Required work: Look at the entries below and reproduce them exactly.
•••
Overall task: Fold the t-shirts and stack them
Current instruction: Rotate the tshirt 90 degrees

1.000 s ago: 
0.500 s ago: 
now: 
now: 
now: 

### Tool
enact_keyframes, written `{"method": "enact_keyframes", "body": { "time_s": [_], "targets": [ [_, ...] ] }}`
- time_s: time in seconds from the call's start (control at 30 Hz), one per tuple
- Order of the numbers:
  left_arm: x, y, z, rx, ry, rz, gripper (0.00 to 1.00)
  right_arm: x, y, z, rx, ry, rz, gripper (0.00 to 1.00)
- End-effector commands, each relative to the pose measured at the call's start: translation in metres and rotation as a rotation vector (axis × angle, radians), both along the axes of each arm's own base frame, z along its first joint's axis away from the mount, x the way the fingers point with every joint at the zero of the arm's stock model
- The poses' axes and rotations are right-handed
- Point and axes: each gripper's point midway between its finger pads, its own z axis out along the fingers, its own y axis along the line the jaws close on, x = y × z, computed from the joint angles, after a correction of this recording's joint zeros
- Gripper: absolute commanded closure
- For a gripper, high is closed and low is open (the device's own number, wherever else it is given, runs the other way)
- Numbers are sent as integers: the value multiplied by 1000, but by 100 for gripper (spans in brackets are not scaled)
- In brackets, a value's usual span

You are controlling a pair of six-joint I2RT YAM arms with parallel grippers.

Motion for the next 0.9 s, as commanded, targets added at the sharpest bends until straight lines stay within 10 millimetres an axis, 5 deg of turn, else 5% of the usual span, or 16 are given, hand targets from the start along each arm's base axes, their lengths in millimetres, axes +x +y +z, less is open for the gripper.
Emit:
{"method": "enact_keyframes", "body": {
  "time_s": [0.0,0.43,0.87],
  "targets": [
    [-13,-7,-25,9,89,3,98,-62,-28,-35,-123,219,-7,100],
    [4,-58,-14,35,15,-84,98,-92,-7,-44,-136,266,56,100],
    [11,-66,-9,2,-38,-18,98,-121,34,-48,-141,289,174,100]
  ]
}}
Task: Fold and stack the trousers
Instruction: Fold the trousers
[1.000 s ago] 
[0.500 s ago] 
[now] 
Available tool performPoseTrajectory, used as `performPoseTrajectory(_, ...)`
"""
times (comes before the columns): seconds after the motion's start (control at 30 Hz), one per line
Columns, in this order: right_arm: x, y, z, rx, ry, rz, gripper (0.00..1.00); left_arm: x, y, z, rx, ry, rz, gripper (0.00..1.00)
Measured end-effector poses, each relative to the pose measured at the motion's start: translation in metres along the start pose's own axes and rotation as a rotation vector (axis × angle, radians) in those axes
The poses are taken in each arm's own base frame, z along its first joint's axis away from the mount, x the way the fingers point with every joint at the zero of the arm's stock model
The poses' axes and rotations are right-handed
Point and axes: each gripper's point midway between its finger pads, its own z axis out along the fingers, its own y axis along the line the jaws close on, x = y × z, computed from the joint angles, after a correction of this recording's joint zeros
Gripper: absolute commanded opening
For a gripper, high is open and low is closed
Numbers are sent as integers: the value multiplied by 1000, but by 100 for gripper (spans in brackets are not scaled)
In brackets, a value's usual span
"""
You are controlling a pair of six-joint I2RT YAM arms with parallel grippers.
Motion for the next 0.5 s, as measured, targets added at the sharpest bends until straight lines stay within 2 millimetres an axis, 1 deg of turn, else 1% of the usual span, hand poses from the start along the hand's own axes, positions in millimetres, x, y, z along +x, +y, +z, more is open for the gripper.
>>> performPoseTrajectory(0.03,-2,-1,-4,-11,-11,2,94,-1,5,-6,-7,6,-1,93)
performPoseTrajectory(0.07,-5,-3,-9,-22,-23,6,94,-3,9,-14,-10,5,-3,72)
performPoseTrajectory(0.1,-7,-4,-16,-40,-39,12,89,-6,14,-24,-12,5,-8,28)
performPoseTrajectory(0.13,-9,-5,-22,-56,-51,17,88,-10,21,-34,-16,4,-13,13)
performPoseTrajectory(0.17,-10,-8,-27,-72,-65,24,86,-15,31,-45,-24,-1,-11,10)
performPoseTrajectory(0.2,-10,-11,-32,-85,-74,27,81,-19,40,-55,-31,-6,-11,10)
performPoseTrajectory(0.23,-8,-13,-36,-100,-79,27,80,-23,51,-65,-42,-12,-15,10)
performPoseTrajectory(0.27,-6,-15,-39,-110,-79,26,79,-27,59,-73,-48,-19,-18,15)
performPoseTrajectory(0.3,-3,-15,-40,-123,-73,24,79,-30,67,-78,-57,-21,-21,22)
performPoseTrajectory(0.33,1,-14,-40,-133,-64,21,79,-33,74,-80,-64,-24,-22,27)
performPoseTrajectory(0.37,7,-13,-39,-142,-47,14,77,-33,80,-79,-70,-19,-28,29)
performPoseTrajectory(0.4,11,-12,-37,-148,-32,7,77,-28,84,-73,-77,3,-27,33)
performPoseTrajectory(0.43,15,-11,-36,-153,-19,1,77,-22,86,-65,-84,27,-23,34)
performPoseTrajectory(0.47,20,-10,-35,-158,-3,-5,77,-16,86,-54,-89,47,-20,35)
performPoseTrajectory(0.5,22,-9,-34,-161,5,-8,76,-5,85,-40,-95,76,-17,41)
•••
Exercise response:
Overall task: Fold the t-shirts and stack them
Current instruction: Rotate the tshirt 90 degrees

1.000 s ago: 
0.500 s ago: 
now: 
now: 
now: 

### Tool
enact_keyframes, written `{"method": "enact_keyframes", "body": { "time_s": [_], "targets": [ [_, ...] ] }}`
- time_s: time in seconds from the call's start (control at 30 Hz), one per tuple
- Order of the numbers:
  left_arm: x, y, z, rx, ry, rz, gripper (0.00 to 1.00)
  right_arm: x, y, z, rx, ry, rz, gripper (0.00 to 1.00)
- End-effector commands, each relative to the pose measured at the call's start: translation in metres and rotation as a rotation vector (axis × angle, radians), both along the axes of each arm's own base frame, z along its first joint's axis away from the mount, x the way the fingers point with every joint at the zero of the arm's stock model
- The poses' axes and rotations are right-handed
- Point and axes: each gripper's point midway between its finger pads, its own z axis out along the fingers, its own y axis along the line the jaws close on, x = y × z, computed from the joint angles, after a correction of this recording's joint zeros
- Gripper: absolute commanded closure
- For a gripper, high is closed and low is open (the device's own number, wherever else it is given, runs the other way)
- Numbers are sent as integers: the value multiplied by 1000, but by 100 for gripper (spans in brackets are not scaled)
- In brackets, a value's usual span

You are controlling a pair of six-joint I2RT YAM arms with parallel grippers.

Motion for the next 0.9 s, as commanded, targets added at the sharpest bends until straight lines stay within 10 millimetres an axis, 5 deg of turn, else 5% of the usual span, or 16 are given, hand targets from the start along each arm's base axes, their lengths in millimetres, axes +x +y +z, less is open for the gripper.
Emit:
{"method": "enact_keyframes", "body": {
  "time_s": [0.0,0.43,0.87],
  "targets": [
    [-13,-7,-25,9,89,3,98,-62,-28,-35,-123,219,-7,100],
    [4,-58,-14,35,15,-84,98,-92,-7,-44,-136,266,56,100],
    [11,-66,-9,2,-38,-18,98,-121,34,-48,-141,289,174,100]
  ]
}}
Task: Fold and stack the trousers
Instruction: Fold the trousers
[1.000 s ago] 
[0.500 s ago] 
[now] 
Available tool performPoseTrajectory, used as `performPoseTrajectory(_, ...)`
"""
times (comes before the columns): seconds after the motion's start (control at 30 Hz), one per line
Columns, in this order: right_arm: x, y, z, rx, ry, rz, gripper (0.00..1.00); left_arm: x, y, z, rx, ry, rz, gripper (0.00..1.00)
Measured end-effector poses, each relative to the pose measured at the motion's start: translation in metres along the start pose's own axes and rotation as a rotation vector (axis × angle, radians) in those axes
The poses are taken in each arm's own base frame, z along its first joint's axis away from the mount, x the way the fingers point with every joint at the zero of the arm's stock model
The poses' axes and rotations are right-handed
Point and axes: each gripper's point midway between its finger pads, its own z axis out along the fingers, its own y axis along the line the jaws close on, x = y × z, computed from the joint angles, after a correction of this recording's joint zeros
Gripper: absolute commanded opening
For a gripper, high is open and low is closed
Numbers are sent as integers: the value multiplied by 1000, but by 100 for gripper (spans in brackets are not scaled)
In brackets, a value's usual span
"""
You are controlling a pair of six-joint I2RT YAM arms with parallel grippers.
Motion for the next 0.5 s, as measured, targets added at the sharpest bends until straight lines stay within 2 millimetres an axis, 1 deg of turn, else 1% of the usual span, hand poses from the start along the hand's own axes, positions in millimetres, x, y, z along +x, +y, +z, more is open for the gripper.
>>> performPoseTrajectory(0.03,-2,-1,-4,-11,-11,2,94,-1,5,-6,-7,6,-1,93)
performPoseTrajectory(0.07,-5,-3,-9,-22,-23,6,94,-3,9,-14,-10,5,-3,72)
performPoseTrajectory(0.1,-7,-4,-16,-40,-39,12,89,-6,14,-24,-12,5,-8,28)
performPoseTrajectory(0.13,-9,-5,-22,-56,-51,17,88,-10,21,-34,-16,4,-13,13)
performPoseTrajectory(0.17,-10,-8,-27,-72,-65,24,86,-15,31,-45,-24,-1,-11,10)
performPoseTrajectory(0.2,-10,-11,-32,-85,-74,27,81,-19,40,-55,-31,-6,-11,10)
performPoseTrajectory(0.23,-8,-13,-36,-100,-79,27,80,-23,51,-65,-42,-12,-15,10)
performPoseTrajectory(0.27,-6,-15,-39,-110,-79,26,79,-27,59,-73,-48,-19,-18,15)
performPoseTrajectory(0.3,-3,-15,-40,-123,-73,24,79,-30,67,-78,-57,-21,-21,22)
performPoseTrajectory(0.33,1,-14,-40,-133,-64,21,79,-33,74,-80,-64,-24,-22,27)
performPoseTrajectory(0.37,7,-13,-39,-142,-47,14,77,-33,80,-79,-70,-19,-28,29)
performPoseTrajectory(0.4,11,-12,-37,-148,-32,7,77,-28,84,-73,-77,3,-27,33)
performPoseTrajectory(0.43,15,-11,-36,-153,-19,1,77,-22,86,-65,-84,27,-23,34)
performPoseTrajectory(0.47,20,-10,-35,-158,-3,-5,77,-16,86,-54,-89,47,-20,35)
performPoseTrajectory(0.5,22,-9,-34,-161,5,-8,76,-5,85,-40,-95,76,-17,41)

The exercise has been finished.